IHT is avoided on any assets given away to another an individual at least seven years before death. This is rarely an attractive option as any attempt to continue to enjoy the assets will normally result in the Reservation of Benefit rules applying and the tax being charged on the donor's death. And persons rarely know when they are going to die and will rarely be content to rely on their relatives to maintain them so generally this is a non-starter for the majority.

It is possible to transfer assets to a Family Investment Company and give away the capital value whilst retaining control and the income. Again, I will write more about this in a later article.
Another option, and one which is finding increasing favour, is the recently available Qualifying Non-UK Pension Scheme (QNUPS).

QNUPS have not yet been widely used because the legislation enabling such schemes was only recently made effective. The enabling legislation, which also created the better known QROPS, was passed in 2004 in response to the EU pension's directive 2003 which was designed to further the EU principle of free movement of capital. The legislation became effective in 2006 but QNUPS could not be used until HMRC passed the accompanying regulations. They only got round to doing that in 2010. As you might imagine, HMRC were not massively keen on allowing UK persons to create offshore pensions over which HMRC have little or no control and no ability to tax.

A QNUPS can invest in a wide range of assets, much greater than a normal UK pension. A QNUPS can invest in residential property and make loans to its members to purchase personal assets rather than having the constraints of trying to borrow from a bank. This can be very attractive in the current climate as banks normally only lend if you can prove you don't need the money and are even stricter now. An UK pension can do neither, or at least not without a significant penalty charge.

A QNUPS is exempt from UK IHT on the member's death and this is the biggest advantage. The coalition government have recently abolished IHT for approved UK pension schemes. However they have replaced this 40% tax with a new special tax charge of 55% imposed before the benefits are paid out to the beneficiary. The charge applies irrespective of where the member was resident before death and where the beneficiary receiving the benefit is resident. A QNUPS fund is exempt from the new 55% charge.

The advantage of a normal UK approved pension over a QNUPS is that contributions attract tax relief. Contributions to a QNUPS do not attract relief. But that relief is now capped at maximum of £55,000 per year so all UK resident individuals should have both a QNUPS and a UK approved pension. They should maximise their relief by transferring £55,000 of their income into an approved scheme (before tax has been suffered) and then transfer as much as they like of their taxed income into a QNUPS to obtain the long term advantages noted above. It is pointless putting this taxed income into a UK pension.
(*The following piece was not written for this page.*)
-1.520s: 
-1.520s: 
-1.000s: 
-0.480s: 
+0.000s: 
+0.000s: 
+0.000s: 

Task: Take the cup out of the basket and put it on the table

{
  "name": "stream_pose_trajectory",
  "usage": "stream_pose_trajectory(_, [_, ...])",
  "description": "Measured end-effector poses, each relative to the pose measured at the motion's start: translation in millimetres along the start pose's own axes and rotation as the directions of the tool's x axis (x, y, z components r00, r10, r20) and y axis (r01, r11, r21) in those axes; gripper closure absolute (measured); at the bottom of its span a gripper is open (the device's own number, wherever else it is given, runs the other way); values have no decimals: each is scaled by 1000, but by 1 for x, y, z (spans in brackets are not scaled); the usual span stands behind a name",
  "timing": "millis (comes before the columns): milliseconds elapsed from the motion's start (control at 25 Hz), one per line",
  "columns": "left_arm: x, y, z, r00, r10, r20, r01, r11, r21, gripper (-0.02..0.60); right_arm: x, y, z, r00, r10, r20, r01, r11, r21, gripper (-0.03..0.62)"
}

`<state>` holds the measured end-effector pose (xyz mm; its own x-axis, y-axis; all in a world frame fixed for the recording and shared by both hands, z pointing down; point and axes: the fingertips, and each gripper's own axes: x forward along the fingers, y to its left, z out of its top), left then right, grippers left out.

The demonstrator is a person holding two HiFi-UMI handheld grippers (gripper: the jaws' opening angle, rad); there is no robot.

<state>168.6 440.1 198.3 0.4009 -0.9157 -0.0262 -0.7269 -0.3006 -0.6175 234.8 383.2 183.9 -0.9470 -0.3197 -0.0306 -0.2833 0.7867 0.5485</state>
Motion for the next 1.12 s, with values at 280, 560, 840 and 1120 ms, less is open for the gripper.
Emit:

There can be problems if the only reason for setting up a QNUPS is to avoid UK IHT. There is a danger that, where the member is in ill health and sets up the QNUPS with the sole objective of avoiding IHT, HMRC could seek to attack the arrangement. They would do this by trying to claim the pension was essentially a sham and was no different to a normal trust. This could lead to the member suffering a lifetime IHT charge on the transfer into the QNUPS and a further charge on his death if he were to die within 7 years which is likely in such circumstances. But there are so many other advantages in setting up a QNUPS that it should be easy to point to, and have well documented, these alternative and additional motives and thereby rebut this suggestion if it were ever made.

In order to be a QNUPS the scheme must fulfil certain conditions. The scheme must have the same retirement age as applies in the UK; it must provide an income upon retirement; it must be open the local population in the jurisdiction where it is established and recognized for tax purposes in that jurisdiction.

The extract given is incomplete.